= Task requirements =
Across the records, how many lines contain "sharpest"? Answer with the number alone.

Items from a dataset

>>>

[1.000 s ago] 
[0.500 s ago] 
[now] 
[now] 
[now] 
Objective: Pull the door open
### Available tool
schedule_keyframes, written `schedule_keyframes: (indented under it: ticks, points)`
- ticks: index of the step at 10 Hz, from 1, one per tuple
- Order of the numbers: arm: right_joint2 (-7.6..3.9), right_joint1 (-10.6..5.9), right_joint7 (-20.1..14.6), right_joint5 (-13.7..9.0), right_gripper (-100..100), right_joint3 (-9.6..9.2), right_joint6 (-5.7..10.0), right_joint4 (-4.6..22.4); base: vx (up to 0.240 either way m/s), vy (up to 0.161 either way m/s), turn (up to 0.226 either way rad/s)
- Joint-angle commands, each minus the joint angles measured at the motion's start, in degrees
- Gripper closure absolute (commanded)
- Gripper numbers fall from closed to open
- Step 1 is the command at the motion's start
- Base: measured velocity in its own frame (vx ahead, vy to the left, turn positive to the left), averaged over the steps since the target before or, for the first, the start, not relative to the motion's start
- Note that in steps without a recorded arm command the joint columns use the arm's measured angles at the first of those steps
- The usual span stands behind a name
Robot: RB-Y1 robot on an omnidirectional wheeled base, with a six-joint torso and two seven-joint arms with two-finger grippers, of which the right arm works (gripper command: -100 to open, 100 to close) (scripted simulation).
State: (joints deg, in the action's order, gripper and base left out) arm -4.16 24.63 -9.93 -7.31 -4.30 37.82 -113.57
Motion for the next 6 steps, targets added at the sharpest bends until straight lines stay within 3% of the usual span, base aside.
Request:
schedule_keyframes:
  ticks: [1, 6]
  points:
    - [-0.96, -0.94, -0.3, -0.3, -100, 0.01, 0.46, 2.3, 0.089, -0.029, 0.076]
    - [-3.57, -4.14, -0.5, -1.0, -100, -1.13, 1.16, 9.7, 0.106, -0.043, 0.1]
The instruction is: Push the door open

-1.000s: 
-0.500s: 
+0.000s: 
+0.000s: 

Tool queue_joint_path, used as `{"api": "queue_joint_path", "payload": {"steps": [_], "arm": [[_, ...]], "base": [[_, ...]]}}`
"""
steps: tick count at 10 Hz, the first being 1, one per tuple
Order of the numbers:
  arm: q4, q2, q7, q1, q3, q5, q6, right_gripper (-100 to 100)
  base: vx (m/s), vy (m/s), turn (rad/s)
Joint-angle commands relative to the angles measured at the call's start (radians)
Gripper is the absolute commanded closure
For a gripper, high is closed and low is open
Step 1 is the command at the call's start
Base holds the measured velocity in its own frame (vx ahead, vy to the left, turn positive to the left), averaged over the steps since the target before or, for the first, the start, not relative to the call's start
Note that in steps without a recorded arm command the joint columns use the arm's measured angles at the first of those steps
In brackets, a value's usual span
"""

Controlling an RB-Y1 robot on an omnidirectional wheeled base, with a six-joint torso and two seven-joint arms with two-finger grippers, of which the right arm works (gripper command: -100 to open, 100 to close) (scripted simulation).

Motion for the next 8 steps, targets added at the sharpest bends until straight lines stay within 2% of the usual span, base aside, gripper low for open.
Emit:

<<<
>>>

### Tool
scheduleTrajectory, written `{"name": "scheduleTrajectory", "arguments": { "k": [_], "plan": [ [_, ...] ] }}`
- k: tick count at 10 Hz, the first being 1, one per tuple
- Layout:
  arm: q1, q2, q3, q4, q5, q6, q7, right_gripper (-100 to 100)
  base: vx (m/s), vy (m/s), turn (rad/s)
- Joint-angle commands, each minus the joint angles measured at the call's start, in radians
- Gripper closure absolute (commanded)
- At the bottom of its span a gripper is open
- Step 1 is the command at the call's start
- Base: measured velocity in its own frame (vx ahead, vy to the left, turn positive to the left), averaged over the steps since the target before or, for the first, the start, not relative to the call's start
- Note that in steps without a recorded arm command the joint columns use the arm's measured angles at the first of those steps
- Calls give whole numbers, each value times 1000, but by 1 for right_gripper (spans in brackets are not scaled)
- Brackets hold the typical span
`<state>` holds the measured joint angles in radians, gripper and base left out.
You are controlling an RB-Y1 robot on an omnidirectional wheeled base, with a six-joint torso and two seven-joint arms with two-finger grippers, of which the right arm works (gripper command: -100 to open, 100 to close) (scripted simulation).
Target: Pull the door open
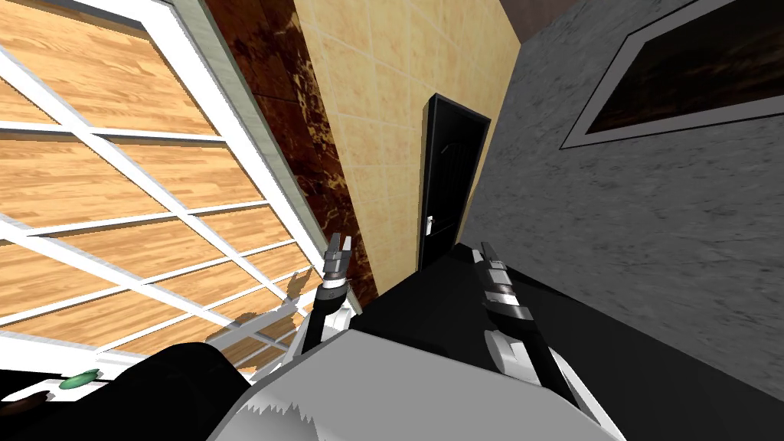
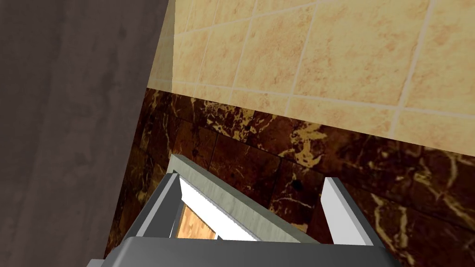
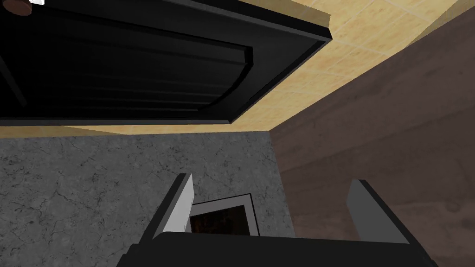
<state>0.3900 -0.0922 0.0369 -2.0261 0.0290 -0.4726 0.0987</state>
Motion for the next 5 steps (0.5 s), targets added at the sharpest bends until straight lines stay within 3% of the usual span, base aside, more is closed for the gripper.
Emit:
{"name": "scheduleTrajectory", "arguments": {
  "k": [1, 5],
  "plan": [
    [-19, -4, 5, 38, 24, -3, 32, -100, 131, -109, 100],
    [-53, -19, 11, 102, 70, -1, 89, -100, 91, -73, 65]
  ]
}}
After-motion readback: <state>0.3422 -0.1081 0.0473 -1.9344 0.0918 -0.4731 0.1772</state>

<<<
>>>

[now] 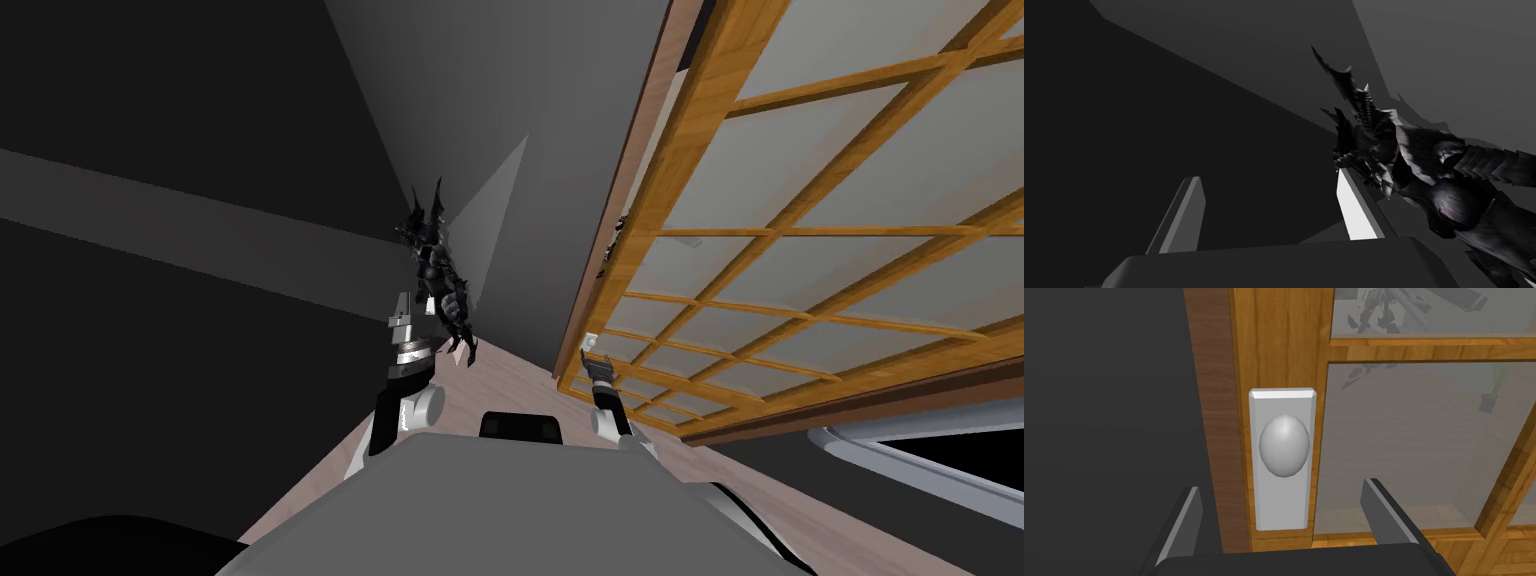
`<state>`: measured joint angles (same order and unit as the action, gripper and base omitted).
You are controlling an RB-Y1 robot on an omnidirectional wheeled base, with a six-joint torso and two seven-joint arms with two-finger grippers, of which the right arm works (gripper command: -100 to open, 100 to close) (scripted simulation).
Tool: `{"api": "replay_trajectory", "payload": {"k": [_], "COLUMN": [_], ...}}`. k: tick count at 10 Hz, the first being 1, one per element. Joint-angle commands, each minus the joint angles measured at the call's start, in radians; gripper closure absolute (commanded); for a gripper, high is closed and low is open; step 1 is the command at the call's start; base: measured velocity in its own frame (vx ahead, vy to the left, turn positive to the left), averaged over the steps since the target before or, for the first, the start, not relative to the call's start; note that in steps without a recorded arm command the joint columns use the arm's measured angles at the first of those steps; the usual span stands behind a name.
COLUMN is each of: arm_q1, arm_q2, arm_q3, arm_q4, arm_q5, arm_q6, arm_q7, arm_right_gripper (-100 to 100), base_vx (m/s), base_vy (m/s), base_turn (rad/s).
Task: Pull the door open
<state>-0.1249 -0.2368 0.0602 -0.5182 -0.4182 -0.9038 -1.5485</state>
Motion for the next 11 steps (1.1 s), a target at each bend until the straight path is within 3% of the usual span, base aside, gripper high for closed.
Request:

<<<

= Response box =
3